O Supremo Tribunal decidiu na quarta-feira para permitir que o governo Trump imponha restrições em todo o país que impediriam a entrada da maioria dos imigrantes da América Central de procurar asilo nos EUA.

O governo anunciou em julho uma nova política que negaria asilo a qualquer pessoa que passasse por outro país a caminho dos EUA sem buscar proteção lá primeiro, afetando quase todos os migrantes que chegam à fronteira EUA-México.

A ordem dos juízes na quarta-feira anula temporariamente uma decisão da corte que bloqueou a nova política de asilo em alguns estados ao longo da fronteira sul.

A maioria das pessoas que cruzam a fronteira sul é da América Central, fugindo da violência e da pobreza. Eles são em grande parte inelegíveis sob a nova regra, assim como os requerentes de asilo da África, Ásia e América do Sul que chegam regularmente à fronteira sul.

Grupos que contestam a política no tribunal dizem que ela viola o ato de refugiados dos EUA e a convenção de refugiados da ONU, garantindo o direito de pedir asilo aos que fogem da perseguição.

A mudança reverte décadas da política americana. O governo disse que deseja fechar a lacuna entre uma triagem inicial de asilo que a maioria das pessoas passa e uma decisão final sobre asilo que a maioria das pessoas não vence.

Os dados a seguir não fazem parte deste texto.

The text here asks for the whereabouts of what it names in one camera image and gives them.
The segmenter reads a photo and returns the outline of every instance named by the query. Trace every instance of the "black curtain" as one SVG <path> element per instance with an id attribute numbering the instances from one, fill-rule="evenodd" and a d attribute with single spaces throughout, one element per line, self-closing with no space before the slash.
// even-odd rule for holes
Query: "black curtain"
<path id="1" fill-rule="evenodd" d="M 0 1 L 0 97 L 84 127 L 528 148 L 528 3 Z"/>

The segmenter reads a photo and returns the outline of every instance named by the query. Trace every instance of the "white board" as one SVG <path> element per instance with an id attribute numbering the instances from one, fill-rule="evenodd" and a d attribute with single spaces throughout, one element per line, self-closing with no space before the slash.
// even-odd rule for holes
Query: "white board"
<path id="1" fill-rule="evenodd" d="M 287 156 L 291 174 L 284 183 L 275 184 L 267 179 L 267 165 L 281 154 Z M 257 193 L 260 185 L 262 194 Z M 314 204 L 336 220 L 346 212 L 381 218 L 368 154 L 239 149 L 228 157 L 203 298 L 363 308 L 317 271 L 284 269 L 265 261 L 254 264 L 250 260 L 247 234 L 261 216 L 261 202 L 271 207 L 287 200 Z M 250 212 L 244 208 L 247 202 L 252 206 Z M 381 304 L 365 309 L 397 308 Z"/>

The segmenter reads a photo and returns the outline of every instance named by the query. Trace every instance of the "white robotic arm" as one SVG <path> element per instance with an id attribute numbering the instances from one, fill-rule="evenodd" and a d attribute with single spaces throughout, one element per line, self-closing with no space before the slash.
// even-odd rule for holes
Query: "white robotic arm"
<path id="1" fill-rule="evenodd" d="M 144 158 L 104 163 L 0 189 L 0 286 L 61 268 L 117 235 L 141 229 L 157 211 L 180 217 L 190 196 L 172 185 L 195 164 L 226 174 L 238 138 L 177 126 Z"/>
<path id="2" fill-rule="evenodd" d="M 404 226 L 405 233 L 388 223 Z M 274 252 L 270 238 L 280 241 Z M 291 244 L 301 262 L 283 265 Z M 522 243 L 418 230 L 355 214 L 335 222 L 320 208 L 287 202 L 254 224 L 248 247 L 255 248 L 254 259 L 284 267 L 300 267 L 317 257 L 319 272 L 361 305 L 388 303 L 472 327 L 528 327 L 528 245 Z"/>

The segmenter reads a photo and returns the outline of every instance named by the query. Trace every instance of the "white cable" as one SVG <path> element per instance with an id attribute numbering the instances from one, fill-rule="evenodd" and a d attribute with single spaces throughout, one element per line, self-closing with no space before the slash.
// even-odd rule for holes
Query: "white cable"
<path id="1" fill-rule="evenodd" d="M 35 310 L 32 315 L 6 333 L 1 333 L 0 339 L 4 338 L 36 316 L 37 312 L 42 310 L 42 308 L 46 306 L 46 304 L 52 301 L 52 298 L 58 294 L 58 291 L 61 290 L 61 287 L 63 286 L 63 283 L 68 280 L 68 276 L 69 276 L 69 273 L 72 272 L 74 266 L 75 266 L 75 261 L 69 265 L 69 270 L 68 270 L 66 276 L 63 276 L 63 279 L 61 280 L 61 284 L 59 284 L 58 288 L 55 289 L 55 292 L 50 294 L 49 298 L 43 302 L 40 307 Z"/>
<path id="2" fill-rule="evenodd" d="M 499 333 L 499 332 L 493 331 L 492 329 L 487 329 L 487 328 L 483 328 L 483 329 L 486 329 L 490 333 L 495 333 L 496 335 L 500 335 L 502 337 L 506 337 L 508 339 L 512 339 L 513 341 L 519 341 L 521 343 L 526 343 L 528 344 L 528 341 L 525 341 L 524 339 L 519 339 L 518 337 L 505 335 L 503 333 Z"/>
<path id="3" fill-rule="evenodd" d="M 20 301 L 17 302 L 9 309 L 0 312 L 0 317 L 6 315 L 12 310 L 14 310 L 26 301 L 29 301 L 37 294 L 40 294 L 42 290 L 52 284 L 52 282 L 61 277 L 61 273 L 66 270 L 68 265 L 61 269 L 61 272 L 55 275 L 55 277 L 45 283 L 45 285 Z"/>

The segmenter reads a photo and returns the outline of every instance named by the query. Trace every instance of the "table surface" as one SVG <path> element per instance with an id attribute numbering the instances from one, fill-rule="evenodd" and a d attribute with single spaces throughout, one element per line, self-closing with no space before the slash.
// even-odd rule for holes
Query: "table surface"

Em uma discordância contundente, os juízes Ruth Bader Ginsberg e Sonya Sotomayor dizem que a suprema corte “contorna o processo judicial comum”, anulando os procedimentos nos tribunais inferiores.

“Mais uma vez, o Poder Executivo emitiu uma regra que busca reverter práticas de longa data relativas a refugiados que buscam abrigo contra perseguição”, escreveu Sotomayor.

O desafio legal à nova política tem uma história breve, mas um tanto complicada. O juiz distrital dos EUA Jon Tigar em San Francisco impediu que a nova política entrasse em vigor no final de julho. Um painel de três juízes da nona corte de apelações do circuito norte-americano restringiu a ordem de Tigar, para que ela se aplicasse apenas no Arizona e na Califórnia, estados que estão dentro do nono circuito.

Isso deixou a administração livre para fazer cumprir a política de requerentes de asilo que chegam ao Novo México e Texas. Tigar emitiu um novo pedido na segunda-feira que restabeleceu uma suspensão nacional da política de asilo. O nono circuito novamente estreitou seu pedido na terça-feira.

A ação do tribunal deixa a administração livre para impor a nova política em todos os lugares, enquanto o processo judicial contra ela continua.

Trump celebrou o veredicto com um tweet na noite de quarta-feira: “GRANDE Suprema Corte dos Estados Unidos GANHA pela Fronteira no Asilo!”

Mas ainda não está claro com que rapidez a política será implementada e como ela se ajusta exatamente aos outros esforços do governo para restringir a passagem de fronteiras e reforçar as regras de asilo.

Por exemplo, milhares de pessoas estão esperando nas listas nas passagens de fronteira no México para reivindicar asilo nos EUA. E mais de 30.000 pessoas foram devolvidas ao México para aguardar suas reivindicações de asilo.

Lee Gelernt, advogado da União Americana das Liberdades Civis que representa grupos de defesa de imigrantes no caso, disse: “Este é apenas um passo temporário, e esperamos que vença no final do dia. A vida de milhares de famílias está em risco”.